Work instructions ▸ Copy the listing out exactly as shown.
================
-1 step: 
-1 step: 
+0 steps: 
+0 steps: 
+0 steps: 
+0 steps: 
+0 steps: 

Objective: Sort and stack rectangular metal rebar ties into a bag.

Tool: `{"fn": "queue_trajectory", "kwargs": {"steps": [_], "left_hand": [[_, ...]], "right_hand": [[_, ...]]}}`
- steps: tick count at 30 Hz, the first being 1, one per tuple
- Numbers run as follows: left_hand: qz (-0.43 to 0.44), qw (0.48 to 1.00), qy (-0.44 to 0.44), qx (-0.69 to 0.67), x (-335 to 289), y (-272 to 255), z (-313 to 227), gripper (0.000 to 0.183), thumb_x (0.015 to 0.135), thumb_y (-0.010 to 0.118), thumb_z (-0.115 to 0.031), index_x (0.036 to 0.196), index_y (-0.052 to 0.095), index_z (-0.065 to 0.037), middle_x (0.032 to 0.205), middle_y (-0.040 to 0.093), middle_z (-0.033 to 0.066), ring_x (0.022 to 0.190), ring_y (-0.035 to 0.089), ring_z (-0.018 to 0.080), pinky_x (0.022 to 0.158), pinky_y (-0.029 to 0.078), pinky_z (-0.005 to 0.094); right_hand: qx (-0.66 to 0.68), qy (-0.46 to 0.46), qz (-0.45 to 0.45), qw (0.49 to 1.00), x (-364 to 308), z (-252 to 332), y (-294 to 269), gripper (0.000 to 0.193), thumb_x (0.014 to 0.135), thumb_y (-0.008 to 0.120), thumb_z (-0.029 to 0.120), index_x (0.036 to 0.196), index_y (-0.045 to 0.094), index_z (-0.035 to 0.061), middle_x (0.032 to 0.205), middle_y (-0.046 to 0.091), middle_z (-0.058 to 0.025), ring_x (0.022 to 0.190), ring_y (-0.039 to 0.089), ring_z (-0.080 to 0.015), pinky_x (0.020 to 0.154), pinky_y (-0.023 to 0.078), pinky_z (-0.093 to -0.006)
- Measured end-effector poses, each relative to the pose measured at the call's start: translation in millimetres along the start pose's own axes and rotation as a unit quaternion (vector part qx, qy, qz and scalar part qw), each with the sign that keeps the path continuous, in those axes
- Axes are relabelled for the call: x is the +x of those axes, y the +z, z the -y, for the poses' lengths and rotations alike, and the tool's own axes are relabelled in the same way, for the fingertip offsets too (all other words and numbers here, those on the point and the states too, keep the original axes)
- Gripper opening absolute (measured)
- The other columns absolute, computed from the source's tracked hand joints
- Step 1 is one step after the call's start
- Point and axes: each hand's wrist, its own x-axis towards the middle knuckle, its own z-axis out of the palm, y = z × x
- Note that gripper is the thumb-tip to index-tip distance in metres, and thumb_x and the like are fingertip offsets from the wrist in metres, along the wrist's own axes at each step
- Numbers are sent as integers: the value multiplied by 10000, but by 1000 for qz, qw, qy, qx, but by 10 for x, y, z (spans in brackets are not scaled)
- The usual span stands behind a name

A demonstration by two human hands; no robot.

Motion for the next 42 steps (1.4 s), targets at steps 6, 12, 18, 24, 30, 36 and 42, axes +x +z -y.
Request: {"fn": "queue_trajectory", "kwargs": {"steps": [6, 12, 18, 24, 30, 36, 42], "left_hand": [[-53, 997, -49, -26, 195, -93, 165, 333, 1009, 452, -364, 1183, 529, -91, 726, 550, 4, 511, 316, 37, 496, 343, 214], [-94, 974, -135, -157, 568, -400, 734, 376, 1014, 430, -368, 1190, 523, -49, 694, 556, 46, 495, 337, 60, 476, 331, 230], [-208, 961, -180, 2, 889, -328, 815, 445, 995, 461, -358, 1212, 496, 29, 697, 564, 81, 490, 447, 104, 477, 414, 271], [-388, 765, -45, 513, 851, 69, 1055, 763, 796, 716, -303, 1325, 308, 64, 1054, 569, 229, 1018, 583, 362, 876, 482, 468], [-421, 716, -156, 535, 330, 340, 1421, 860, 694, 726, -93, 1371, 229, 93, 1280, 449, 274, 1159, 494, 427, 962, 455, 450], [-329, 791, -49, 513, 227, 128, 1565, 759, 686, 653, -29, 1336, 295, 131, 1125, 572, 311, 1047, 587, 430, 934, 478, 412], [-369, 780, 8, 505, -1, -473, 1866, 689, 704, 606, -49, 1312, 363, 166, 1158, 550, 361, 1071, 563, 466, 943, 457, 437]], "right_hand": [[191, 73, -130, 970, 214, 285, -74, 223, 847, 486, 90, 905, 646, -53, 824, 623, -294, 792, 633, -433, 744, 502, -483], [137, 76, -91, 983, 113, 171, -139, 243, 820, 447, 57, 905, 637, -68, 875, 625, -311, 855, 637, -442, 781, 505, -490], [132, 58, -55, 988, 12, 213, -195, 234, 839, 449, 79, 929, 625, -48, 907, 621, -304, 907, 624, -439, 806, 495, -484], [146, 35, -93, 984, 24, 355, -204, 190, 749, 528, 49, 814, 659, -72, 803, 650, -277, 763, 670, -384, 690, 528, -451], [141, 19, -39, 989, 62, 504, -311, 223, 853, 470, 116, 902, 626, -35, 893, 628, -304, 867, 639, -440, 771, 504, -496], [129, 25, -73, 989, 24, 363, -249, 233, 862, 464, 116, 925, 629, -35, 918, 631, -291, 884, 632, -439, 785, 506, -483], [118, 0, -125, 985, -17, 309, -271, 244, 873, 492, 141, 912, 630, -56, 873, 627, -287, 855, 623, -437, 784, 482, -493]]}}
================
Completed exercise ▸
-1 step: 
-1 step: 
+0 steps: 
+0 steps: 
+0 steps: 
+0 steps: 
+0 steps: 

Objective: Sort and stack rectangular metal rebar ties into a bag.

Tool: `{"fn": "queue_trajectory", "kwargs": {"steps": [_], "left_hand": [[_, ...]], "right_hand": [[_, ...]]}}`
- steps: tick count at 30 Hz, the first being 1, one per tuple
- Numbers run as follows: left_hand: qz (-0.43 to 0.44), qw (0.48 to 1.00), qy (-0.44 to 0.44), qx (-0.69 to 0.67), x (-335 to 289), y (-272 to 255), z (-313 to 227), gripper (0.000 to 0.183), thumb_x (0.015 to 0.135), thumb_y (-0.010 to 0.118), thumb_z (-0.115 to 0.031), index_x (0.036 to 0.196), index_y (-0.052 to 0.095), index_z (-0.065 to 0.037), middle_x (0.032 to 0.205), middle_y (-0.040 to 0.093), middle_z (-0.033 to 0.066), ring_x (0.022 to 0.190), ring_y (-0.035 to 0.089), ring_z (-0.018 to 0.080), pinky_x (0.022 to 0.158), pinky_y (-0.029 to 0.078), pinky_z (-0.005 to 0.094); right_hand: qx (-0.66 to 0.68), qy (-0.46 to 0.46), qz (-0.45 to 0.45), qw (0.49 to 1.00), x (-364 to 308), z (-252 to 332), y (-294 to 269), gripper (0.000 to 0.193), thumb_x (0.014 to 0.135), thumb_y (-0.008 to 0.120), thumb_z (-0.029 to 0.120), index_x (0.036 to 0.196), index_y (-0.045 to 0.094), index_z (-0.035 to 0.061), middle_x (0.032 to 0.205), middle_y (-0.046 to 0.091), middle_z (-0.058 to 0.025), ring_x (0.022 to 0.190), ring_y (-0.039 to 0.089), ring_z (-0.080 to 0.015), pinky_x (0.020 to 0.154), pinky_y (-0.023 to 0.078), pinky_z (-0.093 to -0.006)
- Measured end-effector poses, each relative to the pose measured at the call's start: translation in millimetres along the start pose's own axes and rotation as a unit quaternion (vector part qx, qy, qz and scalar part qw), each with the sign that keeps the path continuous, in those axes
- Axes are relabelled for the call: x is the +x of those axes, y the +z, z the -y, for the poses' lengths and rotations alike, and the tool's own axes are relabelled in the same way, for the fingertip offsets too (all other words and numbers here, those on the point and the states too, keep the original axes)
- Gripper opening absolute (measured)
- The other columns absolute, computed from the source's tracked hand joints
- Step 1 is one step after the call's start
- Point and axes: each hand's wrist, its own x-axis towards the middle knuckle, its own z-axis out of the palm, y = z × x
- Note that gripper is the thumb-tip to index-tip distance in metres, and thumb_x and the like are fingertip offsets from the wrist in metres, along the wrist's own axes at each step
- Numbers are sent as integers: the value multiplied by 10000, but by 1000 for qz, qw, qy, qx, but by 10 for x, y, z (spans in brackets are not scaled)
- The usual span stands behind a name

A demonstration by two human hands; no robot.

Motion for the next 42 steps (1.4 s), targets at steps 6, 12, 18, 24, 30, 36 and 42, axes +x +z -y.
Request: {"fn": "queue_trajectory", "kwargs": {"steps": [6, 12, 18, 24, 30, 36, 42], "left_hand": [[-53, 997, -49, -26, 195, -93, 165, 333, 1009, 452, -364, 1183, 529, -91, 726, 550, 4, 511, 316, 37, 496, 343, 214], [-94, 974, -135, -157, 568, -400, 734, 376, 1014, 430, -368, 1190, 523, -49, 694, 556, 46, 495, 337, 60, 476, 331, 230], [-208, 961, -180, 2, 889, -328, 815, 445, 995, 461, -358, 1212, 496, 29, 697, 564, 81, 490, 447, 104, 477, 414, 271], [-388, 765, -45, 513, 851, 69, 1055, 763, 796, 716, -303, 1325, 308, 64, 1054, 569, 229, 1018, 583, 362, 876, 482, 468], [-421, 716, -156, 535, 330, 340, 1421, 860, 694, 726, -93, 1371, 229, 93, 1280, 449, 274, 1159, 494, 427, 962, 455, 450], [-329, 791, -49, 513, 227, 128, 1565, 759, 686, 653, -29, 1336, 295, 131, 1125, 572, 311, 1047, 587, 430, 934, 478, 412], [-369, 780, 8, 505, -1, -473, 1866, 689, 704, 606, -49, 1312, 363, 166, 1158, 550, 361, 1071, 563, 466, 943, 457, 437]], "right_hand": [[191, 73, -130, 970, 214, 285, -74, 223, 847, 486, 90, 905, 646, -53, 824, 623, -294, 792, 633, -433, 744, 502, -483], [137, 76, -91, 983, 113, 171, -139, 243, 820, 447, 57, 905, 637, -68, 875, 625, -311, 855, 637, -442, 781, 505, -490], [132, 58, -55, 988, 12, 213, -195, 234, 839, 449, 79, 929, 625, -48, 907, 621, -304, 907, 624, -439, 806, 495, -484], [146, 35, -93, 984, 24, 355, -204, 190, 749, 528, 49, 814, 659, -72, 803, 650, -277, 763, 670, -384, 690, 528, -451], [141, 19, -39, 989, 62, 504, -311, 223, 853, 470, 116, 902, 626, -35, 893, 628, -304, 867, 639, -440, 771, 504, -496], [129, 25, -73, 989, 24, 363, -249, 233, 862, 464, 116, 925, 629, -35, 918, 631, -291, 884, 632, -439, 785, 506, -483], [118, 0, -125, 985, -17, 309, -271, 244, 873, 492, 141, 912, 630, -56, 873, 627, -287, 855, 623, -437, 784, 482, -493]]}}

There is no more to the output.